# BRIEF
In the data below, find each line that contains the word "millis" and copy it.

|---|

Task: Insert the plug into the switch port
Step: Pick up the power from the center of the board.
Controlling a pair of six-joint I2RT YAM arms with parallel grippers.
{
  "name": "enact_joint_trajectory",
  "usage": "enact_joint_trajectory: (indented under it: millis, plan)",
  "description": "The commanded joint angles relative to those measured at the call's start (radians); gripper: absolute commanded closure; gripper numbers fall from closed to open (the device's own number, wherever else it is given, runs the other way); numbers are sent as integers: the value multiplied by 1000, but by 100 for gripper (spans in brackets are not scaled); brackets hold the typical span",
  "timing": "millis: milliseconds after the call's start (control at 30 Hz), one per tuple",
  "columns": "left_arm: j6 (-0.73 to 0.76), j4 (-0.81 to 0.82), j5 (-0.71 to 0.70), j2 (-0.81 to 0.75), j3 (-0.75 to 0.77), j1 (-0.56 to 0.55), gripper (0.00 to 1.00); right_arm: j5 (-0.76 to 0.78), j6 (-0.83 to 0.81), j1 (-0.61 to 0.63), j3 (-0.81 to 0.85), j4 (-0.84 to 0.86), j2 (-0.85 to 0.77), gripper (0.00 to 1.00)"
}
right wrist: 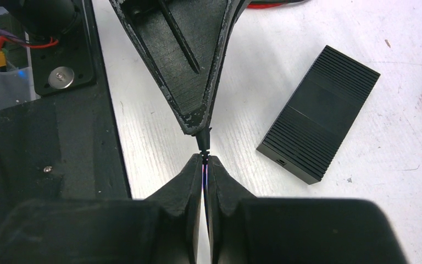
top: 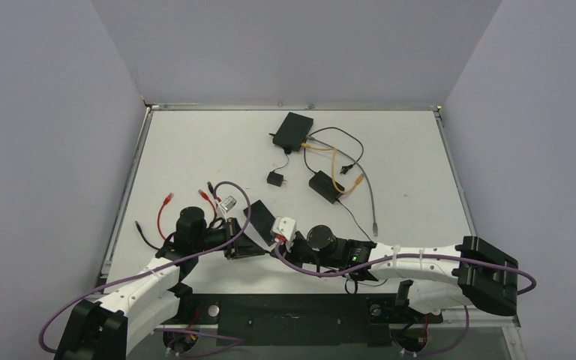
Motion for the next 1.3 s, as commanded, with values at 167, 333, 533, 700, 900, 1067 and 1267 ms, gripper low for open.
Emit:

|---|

# ANSWER AREA
  "usage": "enact_joint_trajectory: (indented under it: millis, plan)",
  "timing": "millis: milliseconds after the call's start (control at 30 Hz), one per tuple",

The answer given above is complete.